According to another report from UNHCR, more than 900 refugee shelters and 200 latrines in Rohingya refugee camps throughout Cox’s Bazar were devastated by the flood.
The paths that connect each camp become almost impossible to walk on. From the pictures sent by ACT partners in Cox’s Bazar, it showed that these paths are filled with thick mud.
The Rohingya refugee camps in Bangladesh were built on terraces and hills. In Kutupalong camp, inhabited by more than 250 thousand refugees, the soil has also turned to mud. The heavy rain has caused landslides in several areas, where the soil collapsed and bury everything beneath.

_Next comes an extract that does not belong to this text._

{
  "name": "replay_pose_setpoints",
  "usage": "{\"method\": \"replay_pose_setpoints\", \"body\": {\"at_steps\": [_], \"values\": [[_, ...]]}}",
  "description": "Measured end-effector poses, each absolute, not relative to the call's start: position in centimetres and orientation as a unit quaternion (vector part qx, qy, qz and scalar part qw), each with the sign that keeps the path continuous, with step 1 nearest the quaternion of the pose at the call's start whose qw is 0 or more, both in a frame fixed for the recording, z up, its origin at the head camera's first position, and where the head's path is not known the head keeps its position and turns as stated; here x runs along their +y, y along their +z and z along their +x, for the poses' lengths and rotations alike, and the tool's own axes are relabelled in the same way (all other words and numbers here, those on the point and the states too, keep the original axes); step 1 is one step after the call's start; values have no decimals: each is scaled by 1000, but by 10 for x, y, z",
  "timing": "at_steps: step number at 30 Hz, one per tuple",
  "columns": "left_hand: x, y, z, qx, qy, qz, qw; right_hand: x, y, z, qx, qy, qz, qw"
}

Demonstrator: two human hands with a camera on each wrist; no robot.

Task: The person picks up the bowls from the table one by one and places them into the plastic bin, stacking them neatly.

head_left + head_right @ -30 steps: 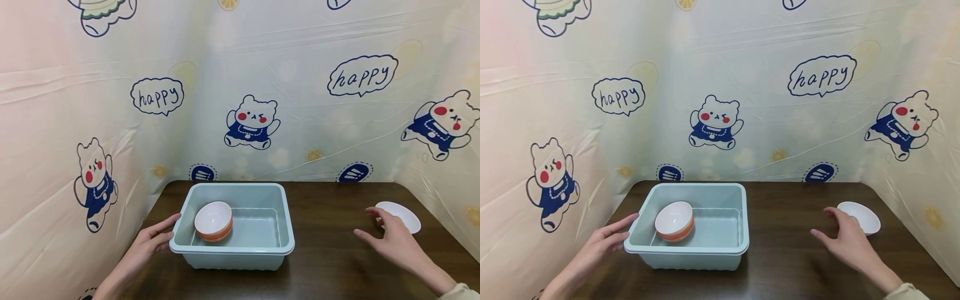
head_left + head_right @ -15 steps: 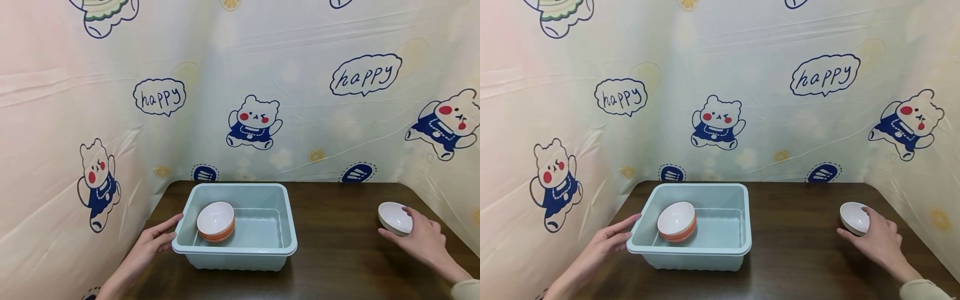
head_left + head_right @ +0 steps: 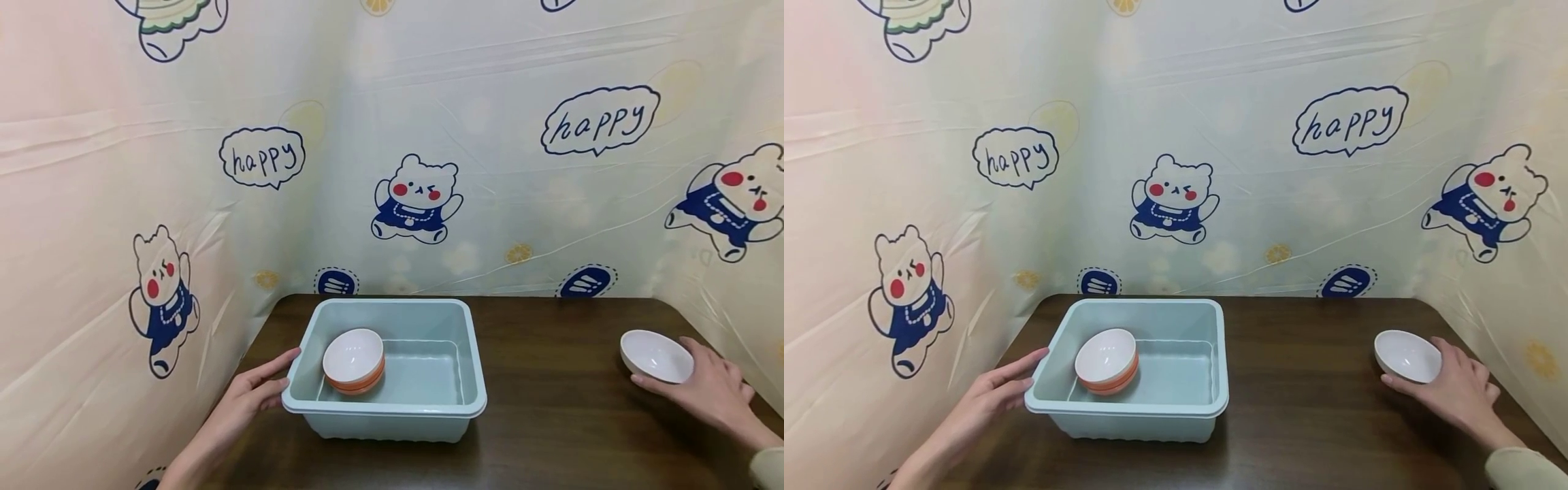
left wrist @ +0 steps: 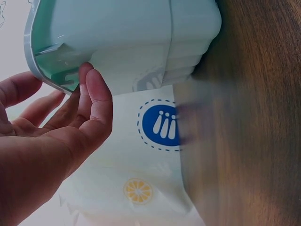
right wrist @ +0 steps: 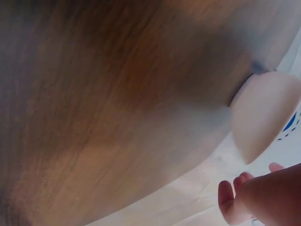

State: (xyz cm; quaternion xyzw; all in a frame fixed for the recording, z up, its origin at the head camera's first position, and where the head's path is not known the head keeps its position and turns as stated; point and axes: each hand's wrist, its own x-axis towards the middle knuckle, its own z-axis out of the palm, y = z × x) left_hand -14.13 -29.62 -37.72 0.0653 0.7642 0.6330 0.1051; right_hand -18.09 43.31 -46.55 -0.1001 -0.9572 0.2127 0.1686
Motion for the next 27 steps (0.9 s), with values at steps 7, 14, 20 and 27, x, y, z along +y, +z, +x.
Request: {"method": "replay_pose_setpoints", "body": {"at_steps": [7,14,20,27], "values": [[-295,-376,-141,767,630,65,104,444,-472,-183,-958,221,-94,154],[-295,-376,-142,768,627,67,109,449,-478,-181,-959,230,-85,144],[-296,-376,-141,770,626,63,108,450,-477,-185,-958,232,-71,154],[-296,-376,-140,767,630,62,106,450,-470,-188,-957,242,-67,143]]}}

One Rohingya child killed by landslide
A Cox’s Bazar-based ACT medical volunteer, Dr. Emam Hosain, reported that the flood and landslide in recent week has buried a Rohingya child.
“On Thursday (7/5), at 11 a.m., I was contacted by the community leader of the refugee camp. He informed me that four refugees consisting of three women and a child were buried by landslide. This misfortune happened when the rain was falling heavily. A big pile of mud fell beneath the slope in Balukhali refugee camp block D,” explained Dr. Hosain.

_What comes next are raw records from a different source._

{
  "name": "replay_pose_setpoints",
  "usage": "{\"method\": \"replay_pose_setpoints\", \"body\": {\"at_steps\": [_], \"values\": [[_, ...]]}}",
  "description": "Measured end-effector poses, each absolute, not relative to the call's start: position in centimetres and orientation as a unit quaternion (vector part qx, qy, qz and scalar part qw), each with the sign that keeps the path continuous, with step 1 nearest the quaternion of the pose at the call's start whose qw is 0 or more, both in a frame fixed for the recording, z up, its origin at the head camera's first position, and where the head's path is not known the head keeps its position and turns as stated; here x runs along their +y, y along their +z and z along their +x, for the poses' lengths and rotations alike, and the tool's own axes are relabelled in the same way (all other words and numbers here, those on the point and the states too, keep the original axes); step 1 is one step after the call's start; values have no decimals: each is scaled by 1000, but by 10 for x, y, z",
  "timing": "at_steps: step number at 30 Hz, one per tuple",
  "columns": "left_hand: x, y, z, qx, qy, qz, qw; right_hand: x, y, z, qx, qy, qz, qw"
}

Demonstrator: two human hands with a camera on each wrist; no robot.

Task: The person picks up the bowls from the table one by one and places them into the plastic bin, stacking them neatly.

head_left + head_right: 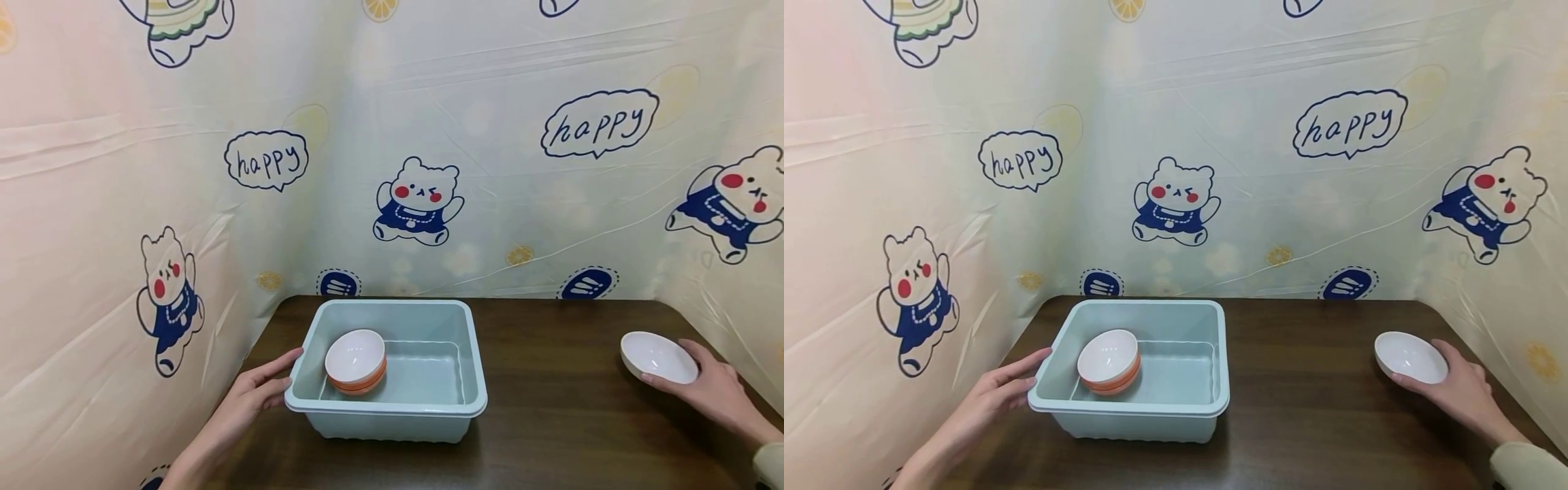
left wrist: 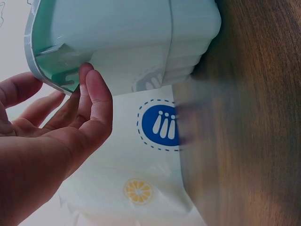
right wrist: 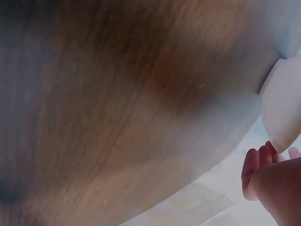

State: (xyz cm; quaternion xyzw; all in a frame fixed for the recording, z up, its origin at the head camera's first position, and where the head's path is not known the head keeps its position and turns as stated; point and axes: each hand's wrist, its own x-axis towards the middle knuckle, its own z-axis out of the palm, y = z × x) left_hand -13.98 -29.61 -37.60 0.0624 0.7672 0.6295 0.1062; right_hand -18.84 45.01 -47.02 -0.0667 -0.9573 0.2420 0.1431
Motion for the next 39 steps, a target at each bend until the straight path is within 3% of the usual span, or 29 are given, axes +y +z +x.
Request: {"method": "replay_pose_setpoints", "body": {"at_steps": [15,22,39], "values": [[-295,-378,-141,766,632,60,100,450,-469,-194,-958,265,-5,106],[-295,-378,-140,766,632,61,102,448,-474,-195,-954,270,-4,134],[-295,-377,-141,767,629,57,111,436,-470,-188,-926,347,-23,144]]}}
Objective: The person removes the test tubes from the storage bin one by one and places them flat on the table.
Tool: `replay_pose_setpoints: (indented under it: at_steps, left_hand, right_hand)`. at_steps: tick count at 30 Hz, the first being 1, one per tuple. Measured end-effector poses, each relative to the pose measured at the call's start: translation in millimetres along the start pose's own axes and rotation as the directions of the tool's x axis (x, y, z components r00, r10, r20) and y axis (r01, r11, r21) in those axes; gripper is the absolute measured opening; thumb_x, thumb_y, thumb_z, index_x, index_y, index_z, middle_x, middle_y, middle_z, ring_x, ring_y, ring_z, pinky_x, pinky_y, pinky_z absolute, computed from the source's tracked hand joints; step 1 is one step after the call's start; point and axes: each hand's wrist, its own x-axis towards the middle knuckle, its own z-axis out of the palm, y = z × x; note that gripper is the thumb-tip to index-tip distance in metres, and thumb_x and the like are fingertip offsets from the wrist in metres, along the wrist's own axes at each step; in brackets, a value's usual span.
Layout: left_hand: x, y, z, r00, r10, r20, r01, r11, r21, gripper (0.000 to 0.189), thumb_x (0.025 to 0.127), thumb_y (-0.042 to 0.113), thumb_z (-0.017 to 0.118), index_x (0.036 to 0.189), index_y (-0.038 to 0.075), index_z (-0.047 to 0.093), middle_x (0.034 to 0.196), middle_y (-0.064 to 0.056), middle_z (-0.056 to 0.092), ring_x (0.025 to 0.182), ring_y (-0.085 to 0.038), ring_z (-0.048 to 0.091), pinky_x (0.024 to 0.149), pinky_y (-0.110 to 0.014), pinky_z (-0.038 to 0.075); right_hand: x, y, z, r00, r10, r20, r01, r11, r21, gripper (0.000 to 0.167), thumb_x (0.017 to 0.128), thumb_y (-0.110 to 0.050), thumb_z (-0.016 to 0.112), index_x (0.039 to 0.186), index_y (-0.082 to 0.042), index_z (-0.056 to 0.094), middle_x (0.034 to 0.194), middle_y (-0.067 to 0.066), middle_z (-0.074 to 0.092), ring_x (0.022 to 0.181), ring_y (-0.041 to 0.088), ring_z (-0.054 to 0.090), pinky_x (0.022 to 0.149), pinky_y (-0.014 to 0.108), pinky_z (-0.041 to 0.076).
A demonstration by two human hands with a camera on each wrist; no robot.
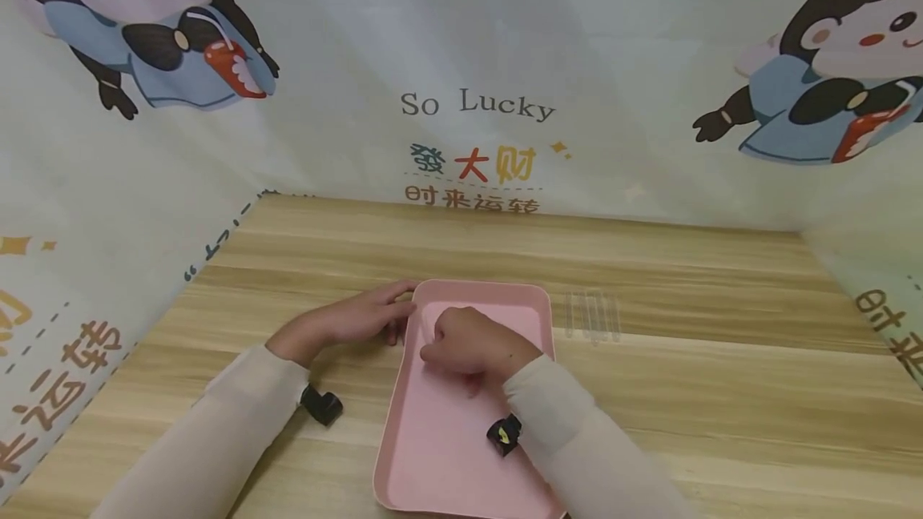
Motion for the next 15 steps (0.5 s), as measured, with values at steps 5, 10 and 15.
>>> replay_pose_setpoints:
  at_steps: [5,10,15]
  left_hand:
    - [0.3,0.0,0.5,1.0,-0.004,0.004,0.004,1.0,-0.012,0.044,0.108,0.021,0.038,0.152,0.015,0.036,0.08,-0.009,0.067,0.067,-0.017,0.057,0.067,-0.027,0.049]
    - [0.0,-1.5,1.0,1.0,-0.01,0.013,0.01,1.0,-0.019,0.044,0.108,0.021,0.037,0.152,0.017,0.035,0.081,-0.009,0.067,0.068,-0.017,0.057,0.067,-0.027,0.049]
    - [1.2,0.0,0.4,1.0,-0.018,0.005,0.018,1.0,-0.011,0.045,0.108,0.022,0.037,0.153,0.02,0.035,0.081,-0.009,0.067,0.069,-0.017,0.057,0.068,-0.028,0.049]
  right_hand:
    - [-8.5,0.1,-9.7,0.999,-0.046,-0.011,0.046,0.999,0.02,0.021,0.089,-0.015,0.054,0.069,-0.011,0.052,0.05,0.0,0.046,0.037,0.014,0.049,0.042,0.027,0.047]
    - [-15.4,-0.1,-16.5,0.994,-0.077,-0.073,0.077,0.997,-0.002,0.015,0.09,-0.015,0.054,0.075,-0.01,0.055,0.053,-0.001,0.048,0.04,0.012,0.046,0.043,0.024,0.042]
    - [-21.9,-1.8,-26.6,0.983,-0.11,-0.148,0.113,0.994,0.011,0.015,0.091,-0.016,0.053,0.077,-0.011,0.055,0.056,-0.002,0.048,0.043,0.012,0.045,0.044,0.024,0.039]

The Rohingya child killed by the landslide was identified as Farok (2-year-old), son of Abdus Sukur. “Other injured victims of the landslide were Mariam Khatun (45), Samudra Khatun (35), Rokeya Begum (26), and Rokeya Begum’s daughter named Umme Habiba, three-year-old,” explained Dr. Hosain.
According to the local media in Cox’s Bazar, Bangladeshi Meteorological Agency has warned that the rainy season starts in early July. The heavy rain that will continue in upcoming weeks will be another difficult crisis for 700,000 Rohingya refugees.

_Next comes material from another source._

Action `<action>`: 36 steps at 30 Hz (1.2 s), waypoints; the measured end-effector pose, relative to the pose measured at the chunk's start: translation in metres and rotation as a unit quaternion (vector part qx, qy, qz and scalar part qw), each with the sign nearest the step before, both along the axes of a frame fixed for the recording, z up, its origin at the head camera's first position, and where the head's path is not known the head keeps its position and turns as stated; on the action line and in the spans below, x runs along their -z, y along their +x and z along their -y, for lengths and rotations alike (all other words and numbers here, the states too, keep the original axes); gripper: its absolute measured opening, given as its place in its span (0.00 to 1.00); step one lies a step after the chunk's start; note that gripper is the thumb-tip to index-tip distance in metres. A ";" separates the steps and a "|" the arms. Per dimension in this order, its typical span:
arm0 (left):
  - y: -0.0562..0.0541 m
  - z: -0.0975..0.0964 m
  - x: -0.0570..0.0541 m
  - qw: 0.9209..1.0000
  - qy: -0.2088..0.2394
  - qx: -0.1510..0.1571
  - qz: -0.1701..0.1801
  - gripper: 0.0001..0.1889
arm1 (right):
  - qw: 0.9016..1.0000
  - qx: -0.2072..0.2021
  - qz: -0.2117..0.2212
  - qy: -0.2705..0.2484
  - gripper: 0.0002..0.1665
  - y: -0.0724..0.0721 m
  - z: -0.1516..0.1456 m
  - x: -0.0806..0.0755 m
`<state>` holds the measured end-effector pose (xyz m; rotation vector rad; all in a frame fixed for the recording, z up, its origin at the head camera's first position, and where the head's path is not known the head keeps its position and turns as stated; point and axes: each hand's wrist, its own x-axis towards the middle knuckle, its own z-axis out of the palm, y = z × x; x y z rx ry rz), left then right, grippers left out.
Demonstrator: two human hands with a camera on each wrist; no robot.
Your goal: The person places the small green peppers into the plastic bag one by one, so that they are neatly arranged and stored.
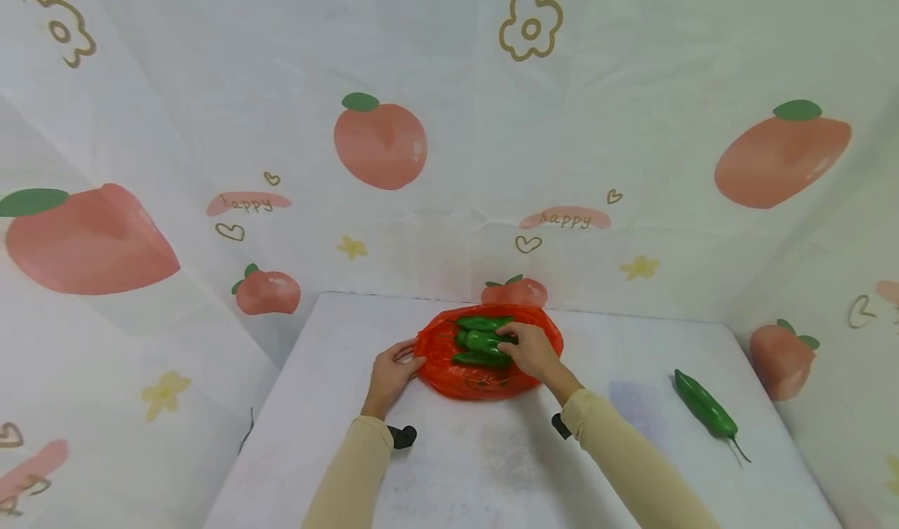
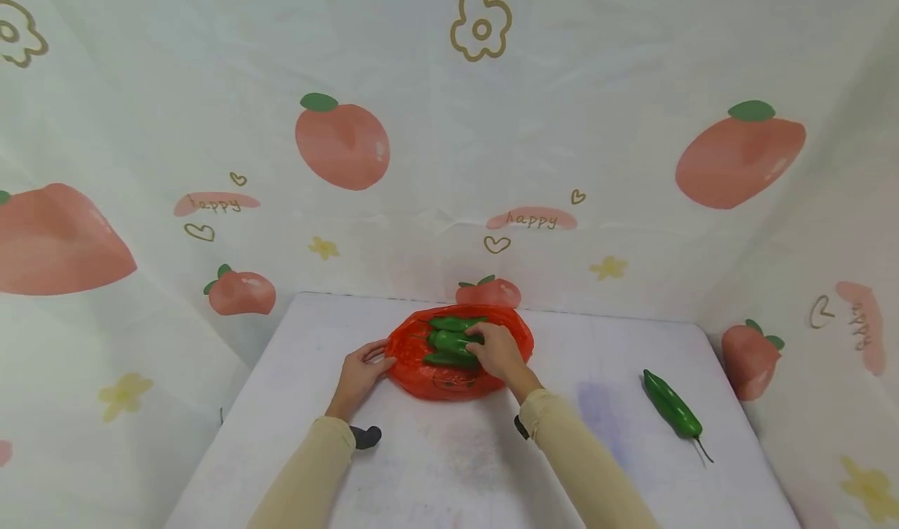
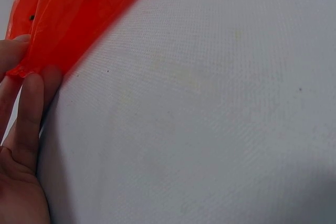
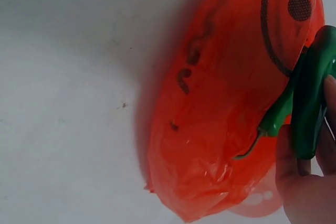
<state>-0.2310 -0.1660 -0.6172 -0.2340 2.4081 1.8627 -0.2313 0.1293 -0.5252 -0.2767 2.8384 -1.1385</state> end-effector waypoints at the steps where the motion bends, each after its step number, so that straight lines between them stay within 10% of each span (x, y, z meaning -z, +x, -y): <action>1: 0.000 -0.001 0.000 1.000 -0.003 0.000 0.000 0.24 | 1.000 0.000 0.000 0.000 0.16 -0.001 0.001 0.001; 36: 0.002 -0.002 -0.004 1.000 -0.005 -0.001 0.001 0.24 | 0.999 0.026 0.048 -0.005 0.16 -0.016 0.027 0.016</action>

“The women and children are the most vulnerable to the effects of the rain and landslides in the refugee camps. The flood will also bring another problem: deteriorating sanitary conditions that may lead to the spread of cholera,” said Rahadiansyah of GHR – ACT.
Emergency measures to respond to the effects of flood and landslide in Rohingya refugee camps in Cox’s Bazar will prioritize food and medical aid distribution.
“Insha Allah, we will send emergency aid consisting of food, dietary supplements, medicine, blankets and clea water supply,” concluded Rahadiansyah.
To this day, almost a million of Rohingya refugees in Cox’s Bazar cram inside inadequate makeshift tents made of thin tarpaulin. UNHCR reported that the total amount of Rohingya refugees in Cox’s Bazar has reached 887,661 lives, around 204,345 families.
Of that number, 721,641 lives are the Rohingya refugees that arrived during the mass exodus in August 2017.